What is needed
To complete the exercise, write out all the data exactly.
+++ Collected data
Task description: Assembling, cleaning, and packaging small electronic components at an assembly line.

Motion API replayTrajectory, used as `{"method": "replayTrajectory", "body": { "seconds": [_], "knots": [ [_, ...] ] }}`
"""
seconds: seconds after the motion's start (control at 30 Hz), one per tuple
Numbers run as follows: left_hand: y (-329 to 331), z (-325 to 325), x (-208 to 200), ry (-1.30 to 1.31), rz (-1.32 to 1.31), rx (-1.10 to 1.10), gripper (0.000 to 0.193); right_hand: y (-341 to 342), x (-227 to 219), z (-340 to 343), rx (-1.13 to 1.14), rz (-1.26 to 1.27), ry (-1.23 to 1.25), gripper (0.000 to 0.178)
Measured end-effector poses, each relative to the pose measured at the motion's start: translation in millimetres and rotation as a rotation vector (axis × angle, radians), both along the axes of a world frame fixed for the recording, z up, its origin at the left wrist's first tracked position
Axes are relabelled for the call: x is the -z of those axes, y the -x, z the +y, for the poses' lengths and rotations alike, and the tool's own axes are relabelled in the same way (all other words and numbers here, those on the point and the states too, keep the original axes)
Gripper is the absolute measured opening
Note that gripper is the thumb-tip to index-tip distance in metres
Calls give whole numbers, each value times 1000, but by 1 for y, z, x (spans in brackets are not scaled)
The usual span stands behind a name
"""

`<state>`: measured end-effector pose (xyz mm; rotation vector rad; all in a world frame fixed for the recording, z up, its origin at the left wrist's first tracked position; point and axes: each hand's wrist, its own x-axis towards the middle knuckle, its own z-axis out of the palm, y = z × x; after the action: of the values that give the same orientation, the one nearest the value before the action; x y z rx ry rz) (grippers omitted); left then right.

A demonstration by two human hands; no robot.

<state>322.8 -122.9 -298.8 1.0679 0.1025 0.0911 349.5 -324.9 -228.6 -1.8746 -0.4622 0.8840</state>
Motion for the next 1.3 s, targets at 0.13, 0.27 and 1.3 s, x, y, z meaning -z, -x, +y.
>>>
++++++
Solution for this task
Task description: Assembling, cleaning, and packaging small electronic components at an assembly line.

Motion API replayTrajectory, used as `{"method": "replayTrajectory", "body": { "seconds": [_], "knots": [ [_, ...] ] }}`
"""
seconds: seconds after the motion's start (control at 30 Hz), one per tuple
Numbers run as follows: left_hand: y (-329 to 331), z (-325 to 325), x (-208 to 200), ry (-1.30 to 1.31), rz (-1.32 to 1.31), rx (-1.10 to 1.10), gripper (0.000 to 0.193); right_hand: y (-341 to 342), x (-227 to 219), z (-340 to 343), rx (-1.13 to 1.14), rz (-1.26 to 1.27), ry (-1.23 to 1.25), gripper (0.000 to 0.178)
Measured end-effector poses, each relative to the pose measured at the motion's start: translation in millimetres and rotation as a rotation vector (axis × angle, radians), both along the axes of a world frame fixed for the recording, z up, its origin at the left wrist's first tracked position
Axes are relabelled for the call: x is the -z of those axes, y the -x, z the +y, for the poses' lengths and rotations alike, and the tool's own axes are relabelled in the same way (all other words and numbers here, those on the point and the states too, keep the original axes)
Gripper is the absolute measured opening
Note that gripper is the thumb-tip to index-tip distance in metres
Calls give whole numbers, each value times 1000, but by 1 for y, z, x (spans in brackets are not scaled)
The usual span stands behind a name
"""

`<state>`: measured end-effector pose (xyz mm; rotation vector rad; all in a world frame fixed for the recording, z up, its origin at the left wrist's first tracked position; point and axes: each hand's wrist, its own x-axis towards the middle knuckle, its own z-axis out of the palm, y = z × x; after the action: of the values that give the same orientation, the one nearest the value before the action; x y z rx ry rz) (grippers omitted); left then right.

A demonstration by two human hands; no robot.

<state>322.8 -122.9 -298.8 1.0679 0.1025 0.0911 349.5 -324.9 -228.6 -1.8746 -0.4622 0.8840</state>
Motion for the next 1.3 s, targets at 0.13, 0.27 and 1.3 s, x, y, z meaning -z, -x, +y.
>>>

This answer has been given in full.